Vor einem halben Jahr haben ein 23- und 26-Jähriger in Neuruppin einen Inder im Vollrausch krankenhausreif geschlagen. Die Anklage lautet auf versuchten Mord.

Von Frank Jansen

Äußerlich sieht man dem Inder nicht an, was ihm vor einem halben Jahr in Prenzlau geschah. Doch der Angriff eines rechtsextremen Schlägers, vor allem ein Tritt gegen den Kopf, hat den 30-jährigen Koch schwer getroffen. „Mein rechtes Auge hat nur noch 20 Prozent Sehkraft“, sagte das Opfer gestern im Prozess gegen den mutmaßlichen Täter, der sich zusammen mit einem Kumpan vor dem Landgericht Neuruppin verantworten muss.

"Ich habe Angst, ich sterbe vor Angst"

Der Inder, der in der Presse nicht namentlich genannt werden möchte, sprach auch von Schwindelanfällen, ständig wiederkehrenden Kopfschmerzen, stark eingeschränkter Arbeitsfähigkeit – und er schilderte die Panik, die bei ihm ausbricht, wenn er einen Glatzkopf sieht. „Ich habe Angst, ich sterbe vor Angst“, sagte der Familienvater, als wolle er die Richter und Schöffen anflehen, ihm zu helfen.

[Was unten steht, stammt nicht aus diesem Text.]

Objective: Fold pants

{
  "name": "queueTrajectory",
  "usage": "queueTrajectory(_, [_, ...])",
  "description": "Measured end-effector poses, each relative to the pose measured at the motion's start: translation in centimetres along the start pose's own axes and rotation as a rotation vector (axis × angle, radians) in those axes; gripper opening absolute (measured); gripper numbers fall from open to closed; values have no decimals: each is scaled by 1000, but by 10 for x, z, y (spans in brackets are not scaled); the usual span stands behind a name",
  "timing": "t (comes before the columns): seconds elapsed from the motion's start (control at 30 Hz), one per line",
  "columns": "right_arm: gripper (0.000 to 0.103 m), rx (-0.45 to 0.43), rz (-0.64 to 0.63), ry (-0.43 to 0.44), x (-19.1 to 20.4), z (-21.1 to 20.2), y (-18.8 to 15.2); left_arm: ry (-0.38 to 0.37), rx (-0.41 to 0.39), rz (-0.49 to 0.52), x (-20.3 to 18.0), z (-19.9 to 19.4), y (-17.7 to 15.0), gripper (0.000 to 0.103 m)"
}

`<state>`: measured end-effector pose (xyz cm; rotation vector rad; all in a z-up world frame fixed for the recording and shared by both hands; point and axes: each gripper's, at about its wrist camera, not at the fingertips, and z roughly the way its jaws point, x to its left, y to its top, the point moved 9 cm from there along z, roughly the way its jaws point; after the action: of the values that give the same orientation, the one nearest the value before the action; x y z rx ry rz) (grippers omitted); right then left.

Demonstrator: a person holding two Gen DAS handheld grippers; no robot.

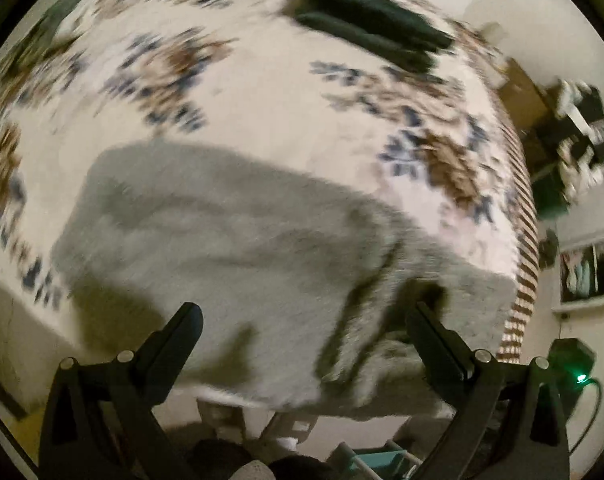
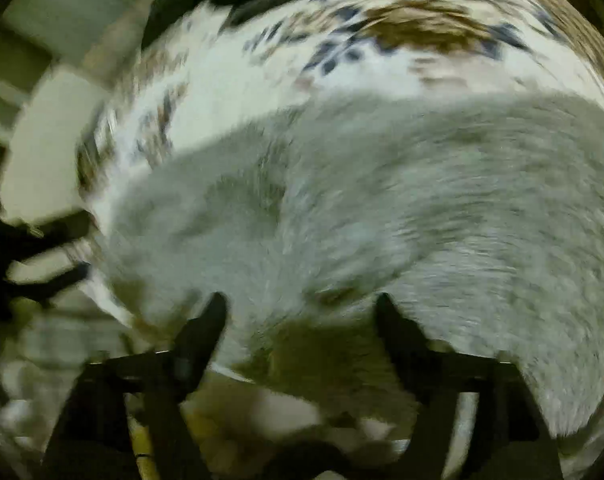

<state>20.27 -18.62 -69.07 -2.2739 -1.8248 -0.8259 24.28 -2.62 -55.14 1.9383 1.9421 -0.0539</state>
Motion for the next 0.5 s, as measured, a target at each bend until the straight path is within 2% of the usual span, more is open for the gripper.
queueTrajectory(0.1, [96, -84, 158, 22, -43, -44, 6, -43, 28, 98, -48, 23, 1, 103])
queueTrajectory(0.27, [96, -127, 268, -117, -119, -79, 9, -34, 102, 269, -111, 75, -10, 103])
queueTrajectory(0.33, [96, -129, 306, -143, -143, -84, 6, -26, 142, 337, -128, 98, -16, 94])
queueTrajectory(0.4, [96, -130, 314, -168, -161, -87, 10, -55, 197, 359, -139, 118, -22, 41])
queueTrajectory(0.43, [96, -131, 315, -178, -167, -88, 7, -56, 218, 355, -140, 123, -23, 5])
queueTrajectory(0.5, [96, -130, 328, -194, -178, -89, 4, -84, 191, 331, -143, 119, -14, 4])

Wozu sie, zumindest hier und jetzt, nicht in der Lage sind.

Fast auf den Tag genau ein halbes Jahr nach der brutalen Attacke hat jetzt vor der 1. großen Strafkammer der Prozess gegen den 23 Jahre alten Metallbauer Sebastian H. und den arbeitslosen, 26-jährigen Maler Michael H. begonnen. Die Tatvorwürfe sind hart: Staatsanwalt Kai Clement bezeichnet die Misshandlung des Inders durch Sebastian H. als versuchten Mord, außerdem hält Clement beiden Männern gefährliche Körperverletzung und Nötigung vor.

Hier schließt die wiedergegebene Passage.